Soledades en tiempos de pandemia
LAUSANNE, Suiza
Cuando hace veinte años empezaba a residir en París, me llamó la atención el dato de que en esa ciudad se encuentra, en proporción, la mayor cantidad de departamentos habitados por un solo individuo. Cuando uno pasea como turista en aquella ciudad emblemática, el ambiente morne (mezcla de tristeza y melancolía) parisino pasa por ser parte de la nostalgia que hace a la singularidad de la ciudad. Pero cuando uno se establece allí, la ciudad entera parece sufrir, de alguna manera extraña, de soledad. Fue por entonces que el gobierno laborista del Reino Unido intentó por su parte encontrar un remedio al mismo problema con la creación del Ministerio de la Felicidad, que refleja la voluntarista pretensión de atender o aplacar la soledad de los ciudadanos. Todos los estudios confirman que las enfermedades asociadas al "trastorno" de la soledad cuestan mucho dinero a las arcas de la salud pública. Sin embargo, ¿puede la soledad ser considerada un trastorno? ¿Es un objeto extraño a la persona, una especie de virus que vendría de repente a poseer su subjetividad desde afuera?
En estos tiempos de pandemia son muchas y variadas las oportunidades en las que he sido invitado a intervenir como filósofo a propósito de esta cuestión. En los colegios se hace evidente que el período de aislamiento, el distanciamiento y las restricciones de todo tipo están produciendo en los chicos reacciones cuyas consecuencias son difíciles de calcular. Hay sobrada evidencia, sin embargo, de que algo del orden de un íntimo sufrimiento se instala en ellos. En este contexto, parece indicado tomar nota de algunos aspectos de orden filosófico y existencial en relación con la soledad.

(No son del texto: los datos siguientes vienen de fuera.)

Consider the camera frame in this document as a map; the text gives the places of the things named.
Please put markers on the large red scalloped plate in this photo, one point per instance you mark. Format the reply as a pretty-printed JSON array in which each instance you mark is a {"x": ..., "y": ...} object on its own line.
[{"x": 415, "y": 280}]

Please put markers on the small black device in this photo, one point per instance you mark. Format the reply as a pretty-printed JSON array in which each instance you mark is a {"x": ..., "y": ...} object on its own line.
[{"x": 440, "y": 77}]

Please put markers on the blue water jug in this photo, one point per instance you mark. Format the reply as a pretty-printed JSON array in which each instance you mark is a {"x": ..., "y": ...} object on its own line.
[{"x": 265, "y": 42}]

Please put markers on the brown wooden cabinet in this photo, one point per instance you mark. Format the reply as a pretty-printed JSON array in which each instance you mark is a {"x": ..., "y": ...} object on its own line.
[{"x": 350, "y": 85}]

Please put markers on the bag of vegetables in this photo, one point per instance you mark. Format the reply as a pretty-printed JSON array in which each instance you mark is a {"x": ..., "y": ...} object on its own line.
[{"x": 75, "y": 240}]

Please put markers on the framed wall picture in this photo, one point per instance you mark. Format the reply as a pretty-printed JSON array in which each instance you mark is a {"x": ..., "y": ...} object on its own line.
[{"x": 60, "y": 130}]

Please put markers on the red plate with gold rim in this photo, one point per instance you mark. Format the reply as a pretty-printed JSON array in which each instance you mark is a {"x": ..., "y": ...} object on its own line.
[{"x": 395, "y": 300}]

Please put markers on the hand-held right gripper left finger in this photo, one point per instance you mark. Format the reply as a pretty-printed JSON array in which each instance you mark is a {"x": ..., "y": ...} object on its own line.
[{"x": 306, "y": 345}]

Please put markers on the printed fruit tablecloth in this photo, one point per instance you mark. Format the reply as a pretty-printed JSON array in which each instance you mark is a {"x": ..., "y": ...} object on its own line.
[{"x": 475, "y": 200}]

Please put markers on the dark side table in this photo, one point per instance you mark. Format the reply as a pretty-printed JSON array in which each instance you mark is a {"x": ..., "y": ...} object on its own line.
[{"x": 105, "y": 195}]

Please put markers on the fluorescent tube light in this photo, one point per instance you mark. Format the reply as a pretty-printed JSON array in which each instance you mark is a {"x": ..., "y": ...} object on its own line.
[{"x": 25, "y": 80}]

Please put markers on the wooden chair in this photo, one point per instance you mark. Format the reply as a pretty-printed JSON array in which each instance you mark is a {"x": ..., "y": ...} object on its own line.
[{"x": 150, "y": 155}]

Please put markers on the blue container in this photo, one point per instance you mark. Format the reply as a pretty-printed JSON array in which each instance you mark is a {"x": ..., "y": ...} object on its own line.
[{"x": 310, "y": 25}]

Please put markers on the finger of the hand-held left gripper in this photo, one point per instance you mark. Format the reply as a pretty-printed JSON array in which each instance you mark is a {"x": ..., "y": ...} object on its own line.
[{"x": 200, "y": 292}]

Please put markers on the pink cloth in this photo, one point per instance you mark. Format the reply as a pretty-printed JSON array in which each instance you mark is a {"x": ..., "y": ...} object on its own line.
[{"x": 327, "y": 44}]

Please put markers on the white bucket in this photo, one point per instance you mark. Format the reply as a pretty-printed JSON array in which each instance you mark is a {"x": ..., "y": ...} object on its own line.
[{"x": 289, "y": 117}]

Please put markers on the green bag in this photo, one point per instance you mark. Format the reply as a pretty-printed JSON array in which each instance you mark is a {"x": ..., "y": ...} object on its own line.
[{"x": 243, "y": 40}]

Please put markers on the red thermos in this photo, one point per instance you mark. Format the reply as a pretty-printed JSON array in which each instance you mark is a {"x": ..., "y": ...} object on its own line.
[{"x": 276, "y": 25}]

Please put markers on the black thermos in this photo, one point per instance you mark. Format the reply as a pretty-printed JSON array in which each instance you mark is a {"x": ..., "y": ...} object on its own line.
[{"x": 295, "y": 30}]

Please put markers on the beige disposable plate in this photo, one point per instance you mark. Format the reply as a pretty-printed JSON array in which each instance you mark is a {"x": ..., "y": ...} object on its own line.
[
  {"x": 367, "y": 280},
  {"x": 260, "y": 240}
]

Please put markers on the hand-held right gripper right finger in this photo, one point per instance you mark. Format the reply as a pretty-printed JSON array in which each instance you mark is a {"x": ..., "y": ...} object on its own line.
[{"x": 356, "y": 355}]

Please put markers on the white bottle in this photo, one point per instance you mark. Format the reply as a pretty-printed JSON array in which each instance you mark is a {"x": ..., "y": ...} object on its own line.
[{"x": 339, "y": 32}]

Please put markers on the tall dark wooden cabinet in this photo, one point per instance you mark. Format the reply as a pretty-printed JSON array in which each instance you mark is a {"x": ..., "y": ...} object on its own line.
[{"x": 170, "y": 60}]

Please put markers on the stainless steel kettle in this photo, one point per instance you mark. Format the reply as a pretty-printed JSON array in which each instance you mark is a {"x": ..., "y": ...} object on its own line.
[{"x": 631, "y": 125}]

"Quizá también haya que amar la soledad para conseguir no estar solo", escribe Marguerite Yourcenar en Con los ojos abiertos. Para detenernos en esta paradoja, tenemos que evitar la concepción corriente de la soledad, que ve en ella un movimiento de repliegue del yo, el yo entendido como una isla, cerrado en sí mismo. En verdad, no se podría hablar de un yo aislado, pues la idea de soledad absoluta solo puede concebirse en la ficción. El lamento habitual de "estar solo en el mundo" es elocuente como expresión del sentimiento, pero no refleja de modo suficiente lo que acontece, en la medida en que solo se puede existir bajo la premisa de un "estar con los otros". Inclusive a pesar nuestro, uno está o es siempre con los otros. No solo como un estar o un ser "el uno para el otro", sino también cuando estamos uno contra el otro o uno sin el otro. Esta relación se establece inclusive en el caso de la indiferencia de unos hacia otros. Desde esta perspectiva, estar solo es algo así como un modo deficiente del estar con, como señala Martin Heidegger en el muy citado párrafo 26 de Ser y tiempo.

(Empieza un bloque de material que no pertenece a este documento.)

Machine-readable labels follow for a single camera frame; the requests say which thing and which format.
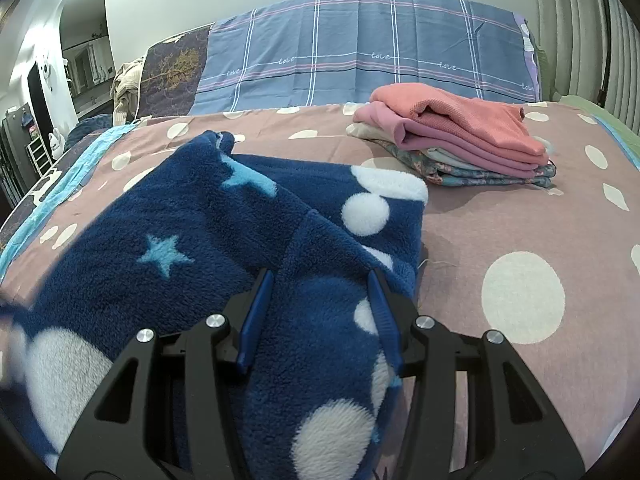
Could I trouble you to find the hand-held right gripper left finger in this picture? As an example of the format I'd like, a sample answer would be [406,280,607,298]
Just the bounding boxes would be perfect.
[55,267,276,480]

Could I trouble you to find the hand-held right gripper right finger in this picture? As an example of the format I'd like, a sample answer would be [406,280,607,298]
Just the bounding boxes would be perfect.
[366,269,586,480]

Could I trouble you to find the blue fleece garment white dots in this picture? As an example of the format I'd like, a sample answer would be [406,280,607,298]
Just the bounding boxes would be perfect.
[0,130,431,480]

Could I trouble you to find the pink dotted bed sheet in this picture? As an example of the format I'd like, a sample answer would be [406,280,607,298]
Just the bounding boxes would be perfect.
[0,100,640,472]

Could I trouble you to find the floral folded garment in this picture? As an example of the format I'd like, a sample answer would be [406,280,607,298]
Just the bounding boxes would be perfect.
[374,139,559,191]

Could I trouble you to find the pink folded garment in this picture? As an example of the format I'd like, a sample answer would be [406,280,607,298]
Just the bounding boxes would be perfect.
[352,102,552,179]

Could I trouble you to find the salmon folded garment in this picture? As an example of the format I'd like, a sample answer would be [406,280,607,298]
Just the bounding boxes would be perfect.
[369,82,549,159]

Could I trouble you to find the turquoise blanket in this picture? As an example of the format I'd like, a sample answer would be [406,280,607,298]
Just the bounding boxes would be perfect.
[0,122,137,282]

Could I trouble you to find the dark blue fuzzy blanket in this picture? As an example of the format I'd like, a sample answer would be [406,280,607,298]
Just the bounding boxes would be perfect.
[64,114,117,152]

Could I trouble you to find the dark brown pillow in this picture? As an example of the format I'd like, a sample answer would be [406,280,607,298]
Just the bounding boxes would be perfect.
[135,25,214,119]

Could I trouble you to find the cream crumpled cloth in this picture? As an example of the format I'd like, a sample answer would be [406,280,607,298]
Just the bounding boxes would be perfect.
[110,58,146,126]

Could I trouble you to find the white shelf rack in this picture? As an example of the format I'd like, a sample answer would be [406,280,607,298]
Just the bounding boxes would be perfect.
[27,135,54,177]

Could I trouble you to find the black cabinet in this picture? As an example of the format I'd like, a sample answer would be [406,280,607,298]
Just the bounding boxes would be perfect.
[0,102,52,202]

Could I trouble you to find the grey curtain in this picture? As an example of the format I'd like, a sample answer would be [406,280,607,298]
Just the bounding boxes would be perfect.
[531,0,640,136]

El sentimiento de estar encerrado, aislado y hasta oprimido por la ausencia del otro se ve reforzado por el persistente modo de pensar que la filosofía denota hace siglos y que consiste en presuponer antes que nada un sujeto aislado para preguntarse en un segundo momento cómo podría este salir de su interioridad enclaustrada. Resulta sintomático que esa sensación de aislamiento no se disipe al caminar por veredas atestadas de gente, unos al lado de los otros; es decir, por el trato cotidiano e impersonal con los demás. Al contrario, moverse sin cesar entre muchos que al final no representan más que número sin rostro, signa la huida que nos lleva a esquivar las preguntas decisivas. Terminamos así conformándonos con preguntas pequeñas, sucedáneas. Y cuando la pregunta carente de vuelo se instala, el sentimiento de estar aislado se arraiga todavía más.

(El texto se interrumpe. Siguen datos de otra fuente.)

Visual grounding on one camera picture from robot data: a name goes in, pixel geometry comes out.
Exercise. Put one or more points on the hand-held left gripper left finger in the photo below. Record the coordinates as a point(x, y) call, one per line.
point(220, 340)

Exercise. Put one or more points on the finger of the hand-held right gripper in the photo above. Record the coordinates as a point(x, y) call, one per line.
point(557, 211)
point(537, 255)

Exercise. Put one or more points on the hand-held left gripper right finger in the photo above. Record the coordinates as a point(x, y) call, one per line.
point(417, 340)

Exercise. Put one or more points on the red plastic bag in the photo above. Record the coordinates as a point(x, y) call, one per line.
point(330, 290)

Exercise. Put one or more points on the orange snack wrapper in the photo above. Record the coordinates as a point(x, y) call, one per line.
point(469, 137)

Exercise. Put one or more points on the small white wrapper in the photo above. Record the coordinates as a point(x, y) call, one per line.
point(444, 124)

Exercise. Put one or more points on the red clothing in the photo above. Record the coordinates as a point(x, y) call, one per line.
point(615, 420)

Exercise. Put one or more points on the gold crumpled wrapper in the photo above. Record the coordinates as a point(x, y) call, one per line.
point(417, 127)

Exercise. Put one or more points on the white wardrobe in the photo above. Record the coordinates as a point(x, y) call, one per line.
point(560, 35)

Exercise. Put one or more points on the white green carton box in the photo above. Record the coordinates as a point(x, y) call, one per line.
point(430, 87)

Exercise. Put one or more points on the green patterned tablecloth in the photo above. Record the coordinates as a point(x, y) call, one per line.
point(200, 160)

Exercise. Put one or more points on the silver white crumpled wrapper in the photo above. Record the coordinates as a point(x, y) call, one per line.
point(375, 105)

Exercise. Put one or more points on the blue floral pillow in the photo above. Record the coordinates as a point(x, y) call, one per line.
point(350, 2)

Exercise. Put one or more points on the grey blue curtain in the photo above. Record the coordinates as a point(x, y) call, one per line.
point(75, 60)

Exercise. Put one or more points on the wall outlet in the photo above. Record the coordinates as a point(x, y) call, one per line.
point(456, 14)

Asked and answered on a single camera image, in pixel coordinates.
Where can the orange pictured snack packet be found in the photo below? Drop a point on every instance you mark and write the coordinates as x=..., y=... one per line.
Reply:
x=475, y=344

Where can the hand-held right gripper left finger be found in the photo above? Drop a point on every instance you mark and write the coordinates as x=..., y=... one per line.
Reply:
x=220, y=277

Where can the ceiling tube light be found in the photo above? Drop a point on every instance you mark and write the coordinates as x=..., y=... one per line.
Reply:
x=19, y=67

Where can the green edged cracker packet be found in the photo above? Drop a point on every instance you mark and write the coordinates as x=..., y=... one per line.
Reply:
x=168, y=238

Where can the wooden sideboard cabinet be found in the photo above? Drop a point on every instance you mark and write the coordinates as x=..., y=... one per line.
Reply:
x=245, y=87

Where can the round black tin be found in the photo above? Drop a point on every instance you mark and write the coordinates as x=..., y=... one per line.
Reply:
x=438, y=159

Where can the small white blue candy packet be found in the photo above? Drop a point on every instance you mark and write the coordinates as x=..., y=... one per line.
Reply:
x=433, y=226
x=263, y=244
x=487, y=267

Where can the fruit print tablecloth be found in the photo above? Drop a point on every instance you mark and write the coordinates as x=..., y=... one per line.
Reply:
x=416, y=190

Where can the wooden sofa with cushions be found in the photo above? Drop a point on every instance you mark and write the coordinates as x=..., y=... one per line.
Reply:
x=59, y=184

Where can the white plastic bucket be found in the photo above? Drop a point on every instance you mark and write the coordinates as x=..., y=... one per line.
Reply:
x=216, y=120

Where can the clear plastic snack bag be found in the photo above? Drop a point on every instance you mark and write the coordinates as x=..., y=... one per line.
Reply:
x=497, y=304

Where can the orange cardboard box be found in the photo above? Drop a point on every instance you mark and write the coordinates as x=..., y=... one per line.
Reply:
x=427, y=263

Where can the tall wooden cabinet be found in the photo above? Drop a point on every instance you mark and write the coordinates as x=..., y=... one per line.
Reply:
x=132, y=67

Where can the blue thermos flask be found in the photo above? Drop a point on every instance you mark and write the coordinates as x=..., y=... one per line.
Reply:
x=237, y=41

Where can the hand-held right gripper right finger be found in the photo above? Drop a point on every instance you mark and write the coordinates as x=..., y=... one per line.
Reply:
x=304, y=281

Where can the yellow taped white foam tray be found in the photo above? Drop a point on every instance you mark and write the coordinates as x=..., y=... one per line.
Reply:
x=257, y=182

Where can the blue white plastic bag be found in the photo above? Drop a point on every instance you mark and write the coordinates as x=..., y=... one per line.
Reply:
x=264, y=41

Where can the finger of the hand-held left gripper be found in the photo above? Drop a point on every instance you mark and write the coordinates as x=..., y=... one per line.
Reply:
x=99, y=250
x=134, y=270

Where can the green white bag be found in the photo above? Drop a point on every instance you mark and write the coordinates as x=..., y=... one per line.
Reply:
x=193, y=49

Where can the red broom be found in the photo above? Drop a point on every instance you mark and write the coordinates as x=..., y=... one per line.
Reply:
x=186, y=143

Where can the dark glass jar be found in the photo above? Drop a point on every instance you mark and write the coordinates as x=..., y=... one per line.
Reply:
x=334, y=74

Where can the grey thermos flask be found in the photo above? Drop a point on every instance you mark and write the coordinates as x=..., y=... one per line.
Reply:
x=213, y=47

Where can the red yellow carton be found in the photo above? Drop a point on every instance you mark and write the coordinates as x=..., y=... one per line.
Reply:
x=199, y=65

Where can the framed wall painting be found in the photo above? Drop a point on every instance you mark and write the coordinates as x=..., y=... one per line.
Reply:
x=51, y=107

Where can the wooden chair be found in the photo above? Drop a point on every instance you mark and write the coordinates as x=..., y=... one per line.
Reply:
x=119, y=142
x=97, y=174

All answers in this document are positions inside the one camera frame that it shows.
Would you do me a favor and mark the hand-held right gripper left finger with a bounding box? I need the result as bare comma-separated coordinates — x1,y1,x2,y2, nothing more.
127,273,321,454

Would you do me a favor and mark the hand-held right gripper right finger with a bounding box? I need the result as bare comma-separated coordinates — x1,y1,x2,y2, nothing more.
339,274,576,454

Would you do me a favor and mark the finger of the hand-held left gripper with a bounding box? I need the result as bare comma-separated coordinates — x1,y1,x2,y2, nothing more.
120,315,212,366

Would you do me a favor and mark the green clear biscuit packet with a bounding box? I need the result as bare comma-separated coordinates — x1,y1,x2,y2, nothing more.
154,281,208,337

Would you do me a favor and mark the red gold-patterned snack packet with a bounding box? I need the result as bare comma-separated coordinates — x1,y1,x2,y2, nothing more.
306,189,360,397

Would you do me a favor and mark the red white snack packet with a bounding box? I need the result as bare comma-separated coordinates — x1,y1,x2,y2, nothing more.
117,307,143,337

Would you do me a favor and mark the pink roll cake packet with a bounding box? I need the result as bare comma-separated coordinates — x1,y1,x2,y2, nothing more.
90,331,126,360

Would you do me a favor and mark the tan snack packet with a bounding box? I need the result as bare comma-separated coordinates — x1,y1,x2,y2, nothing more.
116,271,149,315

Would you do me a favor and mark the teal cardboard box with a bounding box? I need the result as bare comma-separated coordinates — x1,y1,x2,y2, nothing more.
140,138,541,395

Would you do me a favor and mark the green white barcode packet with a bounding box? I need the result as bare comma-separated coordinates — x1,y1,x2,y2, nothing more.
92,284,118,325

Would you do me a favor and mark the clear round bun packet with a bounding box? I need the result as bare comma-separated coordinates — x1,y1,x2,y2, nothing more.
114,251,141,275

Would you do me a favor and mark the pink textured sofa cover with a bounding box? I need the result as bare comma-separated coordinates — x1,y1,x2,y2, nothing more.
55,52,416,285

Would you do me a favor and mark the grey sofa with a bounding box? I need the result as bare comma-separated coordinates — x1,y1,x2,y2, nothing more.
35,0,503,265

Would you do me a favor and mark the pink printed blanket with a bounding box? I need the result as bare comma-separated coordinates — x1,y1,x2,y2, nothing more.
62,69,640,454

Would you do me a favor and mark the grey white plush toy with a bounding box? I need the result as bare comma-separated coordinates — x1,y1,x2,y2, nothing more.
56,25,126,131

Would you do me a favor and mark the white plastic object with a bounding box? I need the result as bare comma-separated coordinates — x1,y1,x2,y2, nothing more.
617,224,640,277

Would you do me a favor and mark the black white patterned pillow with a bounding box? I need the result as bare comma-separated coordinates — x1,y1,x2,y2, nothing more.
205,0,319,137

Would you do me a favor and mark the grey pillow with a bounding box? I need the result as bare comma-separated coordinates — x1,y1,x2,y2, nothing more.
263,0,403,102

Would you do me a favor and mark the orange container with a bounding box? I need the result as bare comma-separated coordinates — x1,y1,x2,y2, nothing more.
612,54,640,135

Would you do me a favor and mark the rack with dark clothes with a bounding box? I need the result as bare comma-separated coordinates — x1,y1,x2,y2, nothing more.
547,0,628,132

La alternativa de oponer un yo solitario desligado de los demás a un yo solidario con los otros resulta pues un tanto simplista y hasta falsa. Para abordar la cuestión de la soledad habría que preguntarse antes lo que significa ser propiamente uno mismo. ¿Quién es ese que soy? Si la posibilidad más íntima que todos compartimos, que es la posibilidad de morir en cualquier momento, es experimentada solo en la más profunda soledad, es porque dicha posibilidad reclama lo que cada quien tiene de único. Cada uno está llamado a asumir su finitud de una manera singular, sin poder ser reemplazado en ese trance por nadie. No hay muerte en general, así como no hay existencia humana en general, ni anónima. La soledad revela la extrema extrañeza de ser quien soy, tanto mientras vamos siendo como cuando llega el momento de dejar de ser quienes somos. La soledad entonces nos invita a mirar de frente esta encrucijada que brota de su seno. En otras palabras: cada cual, desde su libertad, puede asumir o esquivar el regalo de la propia soledad.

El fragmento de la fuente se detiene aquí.